“Oh! oh!” shrieked Jennie. “Nancy’s been thrown!”
But her friend picked herself up at once, and with a laugh skated on after the other contestants. One of the first-class girls won.
“How did you come to fall?” demanded Jennie, with lively interest.
“Oh, it must have been a twig sticking up in the ice,” declared Cora, before Nancy could reply. “You can’t see them at night.”

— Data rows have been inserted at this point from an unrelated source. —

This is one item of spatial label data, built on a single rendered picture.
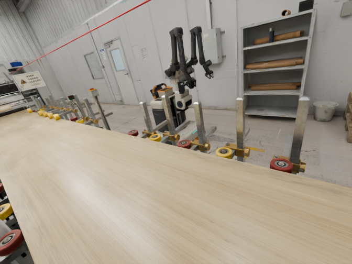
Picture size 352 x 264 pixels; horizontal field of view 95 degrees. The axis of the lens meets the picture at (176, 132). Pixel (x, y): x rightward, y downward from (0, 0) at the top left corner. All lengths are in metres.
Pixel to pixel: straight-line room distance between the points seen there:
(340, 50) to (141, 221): 3.34
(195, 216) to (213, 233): 0.08
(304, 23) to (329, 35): 0.38
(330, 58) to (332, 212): 2.95
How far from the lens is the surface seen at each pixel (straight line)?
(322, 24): 3.42
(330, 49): 3.45
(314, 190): 0.74
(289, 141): 1.15
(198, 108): 0.97
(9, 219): 1.19
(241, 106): 0.86
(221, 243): 0.57
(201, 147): 1.09
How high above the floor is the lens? 1.40
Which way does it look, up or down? 26 degrees down
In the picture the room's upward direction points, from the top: 12 degrees counter-clockwise
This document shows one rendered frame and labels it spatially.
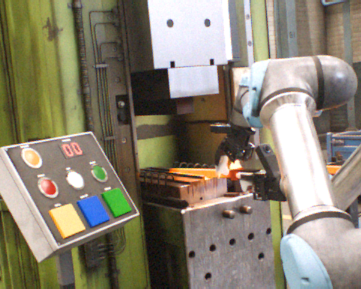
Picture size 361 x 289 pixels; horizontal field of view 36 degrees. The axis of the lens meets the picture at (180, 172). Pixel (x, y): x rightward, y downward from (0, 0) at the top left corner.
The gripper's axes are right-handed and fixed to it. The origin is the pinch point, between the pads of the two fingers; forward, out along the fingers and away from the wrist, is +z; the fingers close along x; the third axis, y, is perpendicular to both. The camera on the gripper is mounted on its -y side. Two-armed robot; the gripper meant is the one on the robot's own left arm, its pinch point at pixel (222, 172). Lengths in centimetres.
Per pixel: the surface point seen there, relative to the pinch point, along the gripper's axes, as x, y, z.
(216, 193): 2.6, -2.7, 11.0
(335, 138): 331, -185, 144
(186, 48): -4.5, -26.7, -32.2
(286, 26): 618, -554, 173
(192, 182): -7.1, -5.4, 6.1
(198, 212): -10.0, 4.2, 11.0
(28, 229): -71, 13, -6
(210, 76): 4.4, -22.1, -23.9
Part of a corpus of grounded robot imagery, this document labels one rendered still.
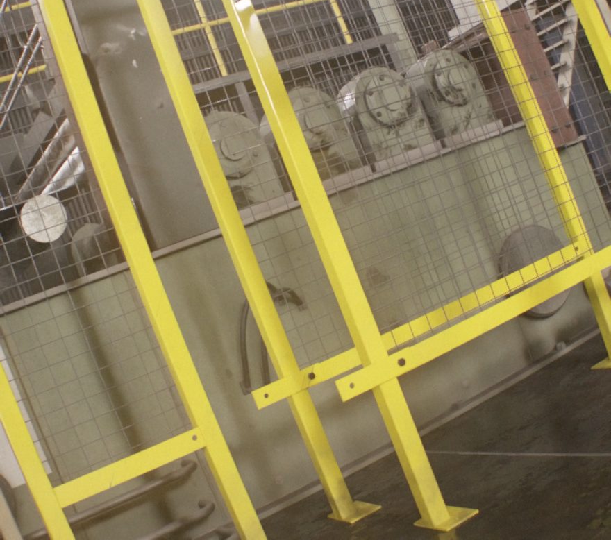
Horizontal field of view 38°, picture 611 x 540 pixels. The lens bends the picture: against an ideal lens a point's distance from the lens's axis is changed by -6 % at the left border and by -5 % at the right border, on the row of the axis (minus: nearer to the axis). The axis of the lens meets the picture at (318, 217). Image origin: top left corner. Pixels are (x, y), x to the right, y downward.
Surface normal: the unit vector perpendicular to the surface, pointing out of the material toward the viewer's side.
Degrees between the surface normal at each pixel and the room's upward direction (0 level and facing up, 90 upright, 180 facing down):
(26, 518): 90
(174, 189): 90
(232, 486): 90
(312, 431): 90
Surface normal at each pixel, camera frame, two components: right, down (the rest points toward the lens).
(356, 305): 0.43, -0.18
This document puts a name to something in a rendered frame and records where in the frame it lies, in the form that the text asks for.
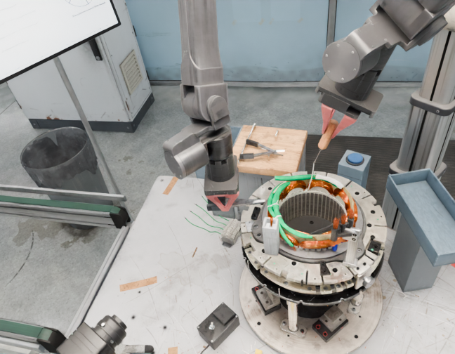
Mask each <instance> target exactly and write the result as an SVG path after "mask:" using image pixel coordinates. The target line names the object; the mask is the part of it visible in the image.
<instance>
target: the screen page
mask: <svg viewBox="0 0 455 354"><path fill-rule="evenodd" d="M117 23H118V22H117V19H116V16H115V14H114V11H113V9H112V6H111V3H110V0H0V80H1V79H3V78H5V77H8V76H10V75H12V74H14V73H16V72H18V71H20V70H22V69H24V68H26V67H28V66H30V65H32V64H34V63H37V62H39V61H40V60H43V59H44V58H47V57H49V56H50V55H53V54H54V53H57V52H58V51H61V50H63V49H65V48H67V47H69V46H71V45H73V44H75V43H77V42H79V41H81V40H83V39H86V38H88V37H90V36H92V35H94V34H96V33H98V32H100V31H102V30H104V29H106V28H108V27H111V26H113V25H115V24H117Z"/></svg>
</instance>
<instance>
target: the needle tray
mask: <svg viewBox="0 0 455 354"><path fill-rule="evenodd" d="M386 189H387V190H388V192H389V193H390V196H391V197H392V199H393V200H394V202H395V203H396V205H397V207H398V209H399V210H400V212H401V214H402V215H401V218H400V222H399V225H398V227H397V232H396V235H395V239H394V242H393V246H392V249H391V252H390V256H389V259H388V264H389V266H390V268H391V270H392V272H393V274H394V276H395V278H396V280H397V282H398V284H399V286H400V288H401V290H402V292H408V291H416V290H420V289H428V288H432V286H433V284H434V282H435V280H436V277H437V275H438V273H439V271H440V268H441V267H442V266H444V265H449V264H453V263H455V200H454V199H453V197H452V196H451V195H450V194H449V192H448V191H447V190H446V188H445V187H444V186H443V184H442V183H441V182H440V180H439V179H438V178H437V176H436V175H435V174H434V173H433V171H432V170H431V169H430V168H429V169H421V170H417V171H409V172H404V173H396V174H392V175H388V180H387V183H386Z"/></svg>
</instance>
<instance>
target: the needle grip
mask: <svg viewBox="0 0 455 354"><path fill-rule="evenodd" d="M337 127H338V121H336V120H335V119H331V120H329V123H328V126H327V128H326V130H325V132H324V134H323V135H322V137H321V139H320V141H319V144H318V146H319V148H321V149H323V150H324V149H326V148H327V146H328V144H329V143H330V141H331V137H332V136H333V134H334V131H335V130H336V128H337Z"/></svg>
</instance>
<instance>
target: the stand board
mask: <svg viewBox="0 0 455 354"><path fill-rule="evenodd" d="M252 127H253V126H248V125H243V128H242V130H241V132H240V134H239V136H238V139H237V141H236V143H235V145H234V147H233V154H234V155H236V156H237V161H238V159H239V154H241V152H242V150H243V147H244V145H245V143H246V139H247V138H248V136H249V134H250V132H251V129H252ZM277 130H279V136H278V138H277V141H275V134H276V132H277ZM307 134H308V131H304V130H295V129H280V128H272V127H264V126H256V128H255V130H254V132H253V135H252V137H251V140H254V141H257V142H259V143H260V144H261V145H264V146H266V147H268V148H271V149H273V150H284V152H277V153H279V154H281V155H283V156H279V155H272V156H271V158H270V161H268V156H267V155H265V156H260V157H254V159H242V160H241V163H240V164H238V162H237V167H238V168H239V172H243V173H254V174H259V175H265V176H282V175H285V174H288V173H290V174H291V173H294V172H298V168H299V165H300V162H301V157H302V154H303V150H304V147H305V142H306V139H307ZM261 152H268V151H267V150H264V149H261V148H260V147H254V146H252V145H248V146H247V149H246V151H245V153H254V154H256V153H261Z"/></svg>
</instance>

“Was that it, Nance?” demanded Jennie, suspiciously.
“It—it must have been,” admitted Nancy. But in her heart of hearts Nancy knew that she had stumbled over the toe of Cora Rathmore’s skate. The girl had deliberately thrown her.
It made no difference in the result of the race. Nancy could not have won, she knew. But it warned her to look out for Cora Rathmore if she raced again with her.
Nancy rested after that, refusing to enter any of the minor contests until the long race—the pièce de résistance of the evening—was called.
This was the endurance test that Miss Etching was anxious to have go off well. The physical instructor of Pinewood Hall had an object in putting her girls against a two-mile skate. More than Jennie Bruce had noted the fact that many of the best skaters among the juniors and seniors lacked “wind.”
It was hard for the instructor to watch all the girls closely enough to be sure that they dressed properly even in the gym work. She had warned them to dress loosely under their warm sweaters for the ice, too; for in skating every muscle in the body needs free play.